The latest buzz-word here in food marketing is “fresh.” I guess “organic” is passé. I recently received a flyer from our local supermarket telling me that certain fruits and vegetables are just now coming into season locally, so I should please look out for local brands. For me, the supermarket shopping experience is akin to cleaning house or washing dishes – you know you’re going to have to do it again pretty soon, so get it over with as quickly as possible.
This of course precludes browsing, but dutifully I started to examine every piece of fruit and bag of potatoes or carrots, looking for labels with farm names that might mention a town nearby; or even perhaps as far afield as 100 miles away. Well, unless you consider that California, a mere 2,700 miles away, is more local than say Chile or Taiwan, then I was out of luck. These supermarketers know not of fresh, or local.

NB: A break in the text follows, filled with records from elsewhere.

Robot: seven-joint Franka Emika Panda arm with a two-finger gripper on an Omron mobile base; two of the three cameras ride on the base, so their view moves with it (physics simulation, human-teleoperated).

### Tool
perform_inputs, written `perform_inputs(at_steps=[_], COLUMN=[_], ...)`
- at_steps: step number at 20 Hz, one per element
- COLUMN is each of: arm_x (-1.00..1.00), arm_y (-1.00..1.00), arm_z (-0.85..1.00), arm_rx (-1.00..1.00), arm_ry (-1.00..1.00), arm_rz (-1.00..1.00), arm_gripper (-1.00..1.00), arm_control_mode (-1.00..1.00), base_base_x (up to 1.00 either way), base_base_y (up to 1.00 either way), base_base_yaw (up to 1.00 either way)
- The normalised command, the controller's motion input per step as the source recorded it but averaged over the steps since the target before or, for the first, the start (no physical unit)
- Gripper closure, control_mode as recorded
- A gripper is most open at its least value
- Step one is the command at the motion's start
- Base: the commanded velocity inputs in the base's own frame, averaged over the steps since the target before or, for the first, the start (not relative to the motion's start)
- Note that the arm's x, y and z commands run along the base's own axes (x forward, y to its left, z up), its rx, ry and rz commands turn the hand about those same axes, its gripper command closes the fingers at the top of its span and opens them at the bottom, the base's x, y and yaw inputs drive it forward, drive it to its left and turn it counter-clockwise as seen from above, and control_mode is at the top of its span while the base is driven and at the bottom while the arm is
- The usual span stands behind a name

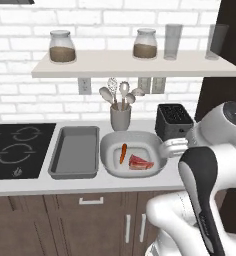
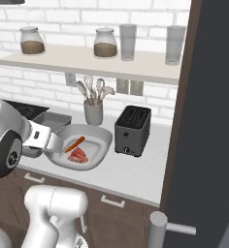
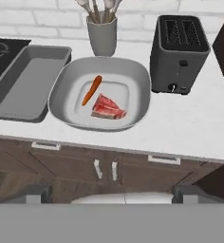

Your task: Place one carrot and one steak in each tupperware on the nearby counter, to pack two identical lunches.

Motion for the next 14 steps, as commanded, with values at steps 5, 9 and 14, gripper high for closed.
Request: perform_inputs(at_steps=[5, 9, 14], arm_x=[-0.48, 0.0, 0.0], arm_y=[-0.49, 0.0, 0.0], arm_z=[-0.28, 0.0, 0.0], arm_rx=[0.0, 0.0, 0.0], arm_ry=[-0.1, 0.0, 0.0], arm_rz=[-0.24, 0.0, 0.0], arm_gripper=[-1.0, -1.0, -1.0], arm_control_mode=[-1.0, 1.0, 1.0], base_base_x=[0.0, -0.96, -1.0], base_base_y=[0.0, -0.09, 0.59], base_base_yaw=[0.0, -0.07, 0.02])
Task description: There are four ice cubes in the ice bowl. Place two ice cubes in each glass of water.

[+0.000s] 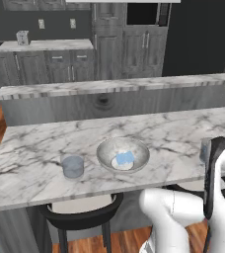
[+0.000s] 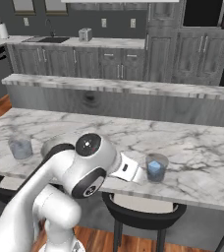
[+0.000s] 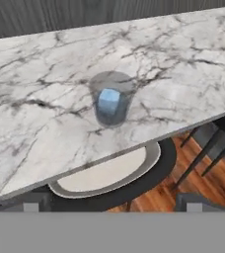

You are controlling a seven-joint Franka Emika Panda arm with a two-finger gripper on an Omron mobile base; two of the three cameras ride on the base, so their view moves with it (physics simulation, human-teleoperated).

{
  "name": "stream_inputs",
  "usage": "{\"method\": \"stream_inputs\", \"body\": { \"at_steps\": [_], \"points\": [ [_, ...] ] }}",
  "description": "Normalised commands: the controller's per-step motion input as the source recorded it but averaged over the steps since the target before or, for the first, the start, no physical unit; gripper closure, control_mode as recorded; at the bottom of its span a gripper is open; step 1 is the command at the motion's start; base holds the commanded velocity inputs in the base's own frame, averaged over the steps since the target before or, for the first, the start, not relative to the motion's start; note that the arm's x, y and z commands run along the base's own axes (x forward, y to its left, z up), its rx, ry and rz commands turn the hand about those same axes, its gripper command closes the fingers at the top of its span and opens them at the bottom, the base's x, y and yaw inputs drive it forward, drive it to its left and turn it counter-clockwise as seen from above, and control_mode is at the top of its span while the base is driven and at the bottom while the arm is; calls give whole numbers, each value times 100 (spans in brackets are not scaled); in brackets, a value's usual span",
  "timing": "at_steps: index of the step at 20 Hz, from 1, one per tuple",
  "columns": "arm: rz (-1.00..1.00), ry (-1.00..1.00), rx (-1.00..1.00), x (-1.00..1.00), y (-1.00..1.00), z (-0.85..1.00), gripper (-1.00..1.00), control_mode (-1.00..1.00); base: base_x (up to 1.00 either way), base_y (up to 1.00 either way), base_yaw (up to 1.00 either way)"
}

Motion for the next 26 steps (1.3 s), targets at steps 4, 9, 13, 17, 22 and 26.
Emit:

When I was a kid, “fresh” meant you or a neighbor had just gathered it or dug it up. Or that it was delivered to the door by the milkman, who had grown it, and had harvested it no more than 24 hours before. “Fresh” in a store meant moist soil on the root vegetables, droplets of dew or rain still in the hearts of the lettuce and cabbage, and more than the occasional caterpillar or slug still alive and in motion. It also meant that items were only available for a month or two at most while in season.
Though most people wouldn’t say it out loud, I suspect they secretly hate supermarkets. I’m prepared to admit that I do. They are the most soulless way ever devised to get foodstuffs to the most people in the least amount of time. We have these huge stores the size of airplane hangers that appear to be full of every commodity anyone could ever need. But on a given day, just try to locate the one item you simply have to have to make a recipe and you’ll be disappointed.

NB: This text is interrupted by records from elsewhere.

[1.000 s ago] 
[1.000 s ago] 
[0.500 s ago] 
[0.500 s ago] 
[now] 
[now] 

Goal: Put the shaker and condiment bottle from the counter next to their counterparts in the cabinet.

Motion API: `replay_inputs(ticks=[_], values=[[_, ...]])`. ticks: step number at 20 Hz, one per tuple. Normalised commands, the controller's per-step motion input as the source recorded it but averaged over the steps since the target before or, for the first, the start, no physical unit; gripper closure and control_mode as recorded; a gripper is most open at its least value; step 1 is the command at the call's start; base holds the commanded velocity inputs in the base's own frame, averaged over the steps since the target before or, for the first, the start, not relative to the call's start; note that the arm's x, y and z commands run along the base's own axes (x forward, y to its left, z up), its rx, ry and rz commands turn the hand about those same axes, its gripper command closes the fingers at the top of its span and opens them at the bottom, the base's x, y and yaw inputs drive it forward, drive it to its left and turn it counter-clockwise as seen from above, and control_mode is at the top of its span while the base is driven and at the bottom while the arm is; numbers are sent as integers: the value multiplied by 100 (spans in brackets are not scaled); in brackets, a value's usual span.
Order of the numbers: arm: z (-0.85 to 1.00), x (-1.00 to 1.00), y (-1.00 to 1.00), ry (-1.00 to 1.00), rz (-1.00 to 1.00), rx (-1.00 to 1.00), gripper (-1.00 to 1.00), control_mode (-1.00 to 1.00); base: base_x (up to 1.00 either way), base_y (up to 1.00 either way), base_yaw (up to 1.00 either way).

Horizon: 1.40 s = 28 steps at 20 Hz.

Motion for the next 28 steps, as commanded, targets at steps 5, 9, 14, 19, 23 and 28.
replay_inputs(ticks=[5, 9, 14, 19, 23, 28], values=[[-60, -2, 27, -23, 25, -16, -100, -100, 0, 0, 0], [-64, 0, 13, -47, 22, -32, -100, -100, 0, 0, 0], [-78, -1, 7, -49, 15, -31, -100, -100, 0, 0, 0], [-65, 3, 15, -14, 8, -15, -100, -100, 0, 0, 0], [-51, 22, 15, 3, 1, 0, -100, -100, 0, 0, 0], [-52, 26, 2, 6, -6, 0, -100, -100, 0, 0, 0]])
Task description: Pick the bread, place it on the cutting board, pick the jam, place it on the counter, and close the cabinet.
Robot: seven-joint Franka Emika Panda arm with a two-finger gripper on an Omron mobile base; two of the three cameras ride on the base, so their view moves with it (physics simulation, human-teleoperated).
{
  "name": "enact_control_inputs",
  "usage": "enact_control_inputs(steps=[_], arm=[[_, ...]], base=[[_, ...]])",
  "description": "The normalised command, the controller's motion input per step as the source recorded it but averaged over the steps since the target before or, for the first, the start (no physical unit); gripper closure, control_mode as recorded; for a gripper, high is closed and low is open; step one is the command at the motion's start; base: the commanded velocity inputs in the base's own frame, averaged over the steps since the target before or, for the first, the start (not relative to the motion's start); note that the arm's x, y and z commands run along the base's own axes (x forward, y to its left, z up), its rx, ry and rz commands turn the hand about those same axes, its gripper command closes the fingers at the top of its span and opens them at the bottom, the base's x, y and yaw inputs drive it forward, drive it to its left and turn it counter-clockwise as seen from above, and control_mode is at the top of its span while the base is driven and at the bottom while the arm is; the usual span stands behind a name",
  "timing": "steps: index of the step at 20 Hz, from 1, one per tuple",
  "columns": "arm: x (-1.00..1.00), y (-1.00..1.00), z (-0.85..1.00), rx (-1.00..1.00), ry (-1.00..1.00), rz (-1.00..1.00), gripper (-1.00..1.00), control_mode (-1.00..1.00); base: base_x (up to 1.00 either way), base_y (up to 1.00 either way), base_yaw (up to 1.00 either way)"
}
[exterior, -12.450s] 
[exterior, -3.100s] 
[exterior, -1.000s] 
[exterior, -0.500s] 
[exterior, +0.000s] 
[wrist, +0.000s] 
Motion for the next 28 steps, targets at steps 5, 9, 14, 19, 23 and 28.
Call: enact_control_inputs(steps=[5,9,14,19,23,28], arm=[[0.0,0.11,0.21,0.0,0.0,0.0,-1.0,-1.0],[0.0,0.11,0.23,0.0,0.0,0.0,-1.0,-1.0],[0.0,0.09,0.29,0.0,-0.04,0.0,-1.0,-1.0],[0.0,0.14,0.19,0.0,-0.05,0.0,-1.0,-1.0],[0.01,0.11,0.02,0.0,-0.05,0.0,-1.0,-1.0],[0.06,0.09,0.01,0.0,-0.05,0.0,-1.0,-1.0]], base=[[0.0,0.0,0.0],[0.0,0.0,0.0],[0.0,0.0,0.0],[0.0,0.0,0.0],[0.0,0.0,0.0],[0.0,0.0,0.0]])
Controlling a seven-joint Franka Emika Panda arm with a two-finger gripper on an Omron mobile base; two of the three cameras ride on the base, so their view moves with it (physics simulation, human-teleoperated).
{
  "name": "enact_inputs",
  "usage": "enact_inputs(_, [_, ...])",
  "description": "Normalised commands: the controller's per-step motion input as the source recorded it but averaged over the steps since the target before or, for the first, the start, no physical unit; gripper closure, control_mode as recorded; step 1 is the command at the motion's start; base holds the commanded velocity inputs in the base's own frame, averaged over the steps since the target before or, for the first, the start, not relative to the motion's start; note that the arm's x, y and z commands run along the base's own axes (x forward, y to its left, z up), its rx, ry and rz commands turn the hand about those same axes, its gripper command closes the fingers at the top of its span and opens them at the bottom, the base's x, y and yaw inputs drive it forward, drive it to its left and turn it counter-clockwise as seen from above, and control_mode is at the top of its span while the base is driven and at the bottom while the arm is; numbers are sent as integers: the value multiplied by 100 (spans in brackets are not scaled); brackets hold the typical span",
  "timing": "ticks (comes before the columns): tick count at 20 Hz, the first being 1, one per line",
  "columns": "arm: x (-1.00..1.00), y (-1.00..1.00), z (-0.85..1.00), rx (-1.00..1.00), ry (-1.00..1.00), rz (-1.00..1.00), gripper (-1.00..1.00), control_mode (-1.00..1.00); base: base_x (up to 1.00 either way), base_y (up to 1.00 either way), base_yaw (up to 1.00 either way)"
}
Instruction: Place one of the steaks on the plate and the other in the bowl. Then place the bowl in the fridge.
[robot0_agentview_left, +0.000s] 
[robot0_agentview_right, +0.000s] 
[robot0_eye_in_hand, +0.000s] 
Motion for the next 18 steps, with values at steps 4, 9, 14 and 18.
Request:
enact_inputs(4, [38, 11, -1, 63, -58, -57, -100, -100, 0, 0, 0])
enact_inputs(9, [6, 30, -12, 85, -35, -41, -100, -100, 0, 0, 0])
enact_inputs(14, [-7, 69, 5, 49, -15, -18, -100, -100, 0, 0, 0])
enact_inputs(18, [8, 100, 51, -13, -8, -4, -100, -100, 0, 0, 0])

Lately, I’ve noticed that somebody knows we hate supermarkets because they have started to open non-supermarket supermarkets. We have one in our town. First the name – it’s called “Fresh Market.” There’s that word “fresh” again. Once inside you will see the same “local” produce from California that you would in a conventional supermarket, but it’s a dollar a pound more.
You’ll be offered the same fish from Taiwan, but again at a price premium. You’ll see loose Darjeeling tea, quaintly packaged in a tin box, cookies from England, chocolate from Switzerland, but no breakfast cereals or laundry detergent. Nor will you see bacon or eggs or beer. To further separate themselves from identification as a supermarket, the proprietors, in their wisdom, do not allow carts to be pushed out to the parking lot, though they will “assist” you, if required.
In many American states, there is another kind of non-supermarket chain, evocatively called “Trader Joe’s,” though I’m not sure what that name evokes. Possibly the kind of place you might stumble across on a Caribbean island, or perhaps the faint memory of a terrific meal you once had at a “Trader Vic’s” Polynesian restaurant. I’m uncertain how to describe Trader Joe’s stores. Funky comes to mind, though that’s the kind of adjective that only the speaker knows the definition of.
In Trader Joe’s you’ll find three kinds of curry sauce, lemon grass, Yak butter (just joking), pate, prepared wok dishes, organic ice cream, goat cheese and a host of other cute things. You will also be offered, depending on the location of the store, Two Buck Chuck’s pretty good wine at around three dollars a bottle with tax. But you will not find cough medicine, band-aids, cleaning materials, breakfast cereals etc. After all, what do you think this is, some kind of supermarket?